Task brief: Set down the data below in full and exactly, minus the pictures.

Source material:
◇ ◇ ◇ ◇ ◇
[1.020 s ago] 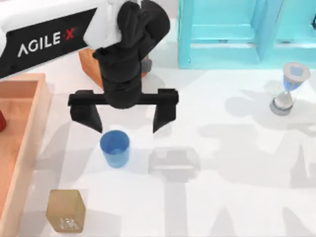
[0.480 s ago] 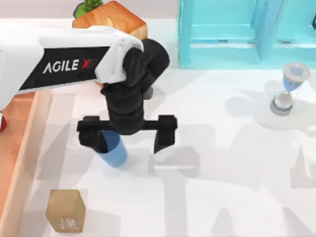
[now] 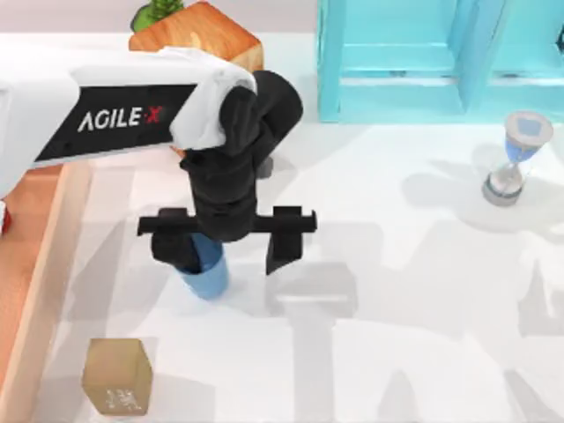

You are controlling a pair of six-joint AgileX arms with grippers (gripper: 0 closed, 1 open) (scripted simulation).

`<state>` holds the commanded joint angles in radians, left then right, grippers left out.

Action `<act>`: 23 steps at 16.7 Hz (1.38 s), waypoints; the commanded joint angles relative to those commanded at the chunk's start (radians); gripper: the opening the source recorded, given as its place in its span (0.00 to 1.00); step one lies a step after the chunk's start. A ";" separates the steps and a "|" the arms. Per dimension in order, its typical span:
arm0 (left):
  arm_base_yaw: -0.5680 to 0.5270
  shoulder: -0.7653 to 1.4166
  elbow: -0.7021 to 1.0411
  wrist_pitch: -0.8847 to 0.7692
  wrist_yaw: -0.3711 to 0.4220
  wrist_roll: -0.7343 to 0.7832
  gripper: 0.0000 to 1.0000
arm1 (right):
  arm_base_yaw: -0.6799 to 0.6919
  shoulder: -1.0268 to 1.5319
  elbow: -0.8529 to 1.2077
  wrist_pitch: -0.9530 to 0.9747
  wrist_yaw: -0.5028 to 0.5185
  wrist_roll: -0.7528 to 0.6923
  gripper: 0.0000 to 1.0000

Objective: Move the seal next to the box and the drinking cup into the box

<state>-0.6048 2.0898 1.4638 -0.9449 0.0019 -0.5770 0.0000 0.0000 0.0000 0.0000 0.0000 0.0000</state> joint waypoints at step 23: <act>0.102 -0.113 0.020 -0.139 -0.001 0.116 0.00 | 0.000 0.000 0.000 0.000 0.000 0.000 1.00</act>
<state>-0.5031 1.9772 1.4842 -1.0837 0.0007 -0.4607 0.0000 0.0000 0.0000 0.0000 0.0000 0.0000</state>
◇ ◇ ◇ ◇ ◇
Answer box:
[1.020 s ago] 
[0.480 s ago] 
[now] 

You are controlling a pair of six-joint AgileX arms with grippers (gripper: 0 closed, 1 open) (scripted simulation).

`<state>` holds the commanded joint angles in radians, left then right, grippers left out.

Action `<act>`: 23 steps at 16.7 Hz (1.38 s), waypoints; the commanded joint angles relative to those commanded at the chunk's start (radians); gripper: the opening the source recorded, given as its place in its span (0.00 to 1.00); step one lies a step after the chunk's start. A ";" separates the steps and a "|" the arms. Per dimension in order, its typical span:
arm0 (left):
  arm_base_yaw: -0.5680 to 0.5270
  shoulder: -0.7653 to 1.4166
  elbow: -0.7021 to 1.0411
  wrist_pitch: -0.8847 to 0.7692
  wrist_yaw: -0.3711 to 0.4220
  wrist_roll: -0.7343 to 0.7832
  gripper: 0.0000 to 1.0000
arm1 (right):
  arm_base_yaw: -0.6799 to 0.6919
  shoulder: -1.0268 to 1.5319
  elbow: -0.8529 to 1.2077
  wrist_pitch: -0.9530 to 0.9747
  wrist_yaw: -0.5028 to 0.5185
  wrist_roll: -0.7528 to 0.6923
  gripper: 0.0000 to 1.0000

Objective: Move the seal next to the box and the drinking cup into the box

<state>-0.6048 2.0898 1.4638 -0.9449 0.0019 -0.5770 0.0000 0.0000 0.0000 0.0000 0.0000 0.0000</state> joint waypoints at step 23: <act>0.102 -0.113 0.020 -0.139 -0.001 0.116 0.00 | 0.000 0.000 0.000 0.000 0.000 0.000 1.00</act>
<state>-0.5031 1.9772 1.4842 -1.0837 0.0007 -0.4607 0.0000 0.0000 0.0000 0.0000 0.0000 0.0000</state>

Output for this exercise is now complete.